The limits of my categories mean the limits of my world.
The limits of my data mean the limits of my world.
And I am left with a million questions.
Language Fails Me.

Household robots rely on computer vision to navigate their domestic environment. However, a camera alone does not know what it is looking at. In order to recognise and understand the spaces, objects and things that it encounters, the robot needs to learn about its future environment. For this purpose large datasets of 3D files are virtually assembled into model homes. These training datasets pose a set of challenges: Where to find representational data on tens of thousands of homes, people's most private space? How to sort objects and spaces into categories, is this a vase or a bowl or a cup? Each category asks for a different behaviour and context, information that is largely banal to the human being but incredibly complex to teach a robot. Limited to the available data, a training dataset will hardly be able to represent all of ‘reality’ and ultimately reduce and omit everything that is not recorded. This confusion between models of reality and reality itself has been address by scientist and philosopher Alfred Korzybski as 'the map is not the territory’. If the map is not the territory, is the database the home? If the database is not the home, what then are the architectural and bodily consequences of cohabiting with computer vision?

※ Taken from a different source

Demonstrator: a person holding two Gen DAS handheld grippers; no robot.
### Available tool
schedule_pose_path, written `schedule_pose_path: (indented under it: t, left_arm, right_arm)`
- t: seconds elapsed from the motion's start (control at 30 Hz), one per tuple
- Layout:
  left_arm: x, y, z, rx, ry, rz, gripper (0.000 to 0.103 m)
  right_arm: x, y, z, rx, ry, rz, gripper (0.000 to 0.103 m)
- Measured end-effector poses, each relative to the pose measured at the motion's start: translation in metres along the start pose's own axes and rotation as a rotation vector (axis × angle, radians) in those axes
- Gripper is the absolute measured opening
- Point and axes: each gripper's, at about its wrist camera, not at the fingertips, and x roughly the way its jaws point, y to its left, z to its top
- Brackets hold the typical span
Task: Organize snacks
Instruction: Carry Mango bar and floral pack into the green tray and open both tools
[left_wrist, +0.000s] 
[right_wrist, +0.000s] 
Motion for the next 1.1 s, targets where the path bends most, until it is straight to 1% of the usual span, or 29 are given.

Set within a scenography assembled with the contents of one of the largest training datasets SceneNet RGB-D, the short film HOMESCHOOL makes visible the training data that usually is sealed within the technology. This virtual environment is explored by an unknown first person narrator, learning by seeing, struggling to understand, dwelling in ambiguities.

Visually the film explores computational vision. The images rendered in grey or orange gradient use what is referred to as Z-depth in three dimensional imaging. Z-depth is the rendering of distance in virtual space, graphically represented by a receding gradient. To the human eye the gradient reads as an effect, to the computational eye it contains vital distance data. These images are generally not visible and processed by computer vision mechanisms internally to facilitate orientation.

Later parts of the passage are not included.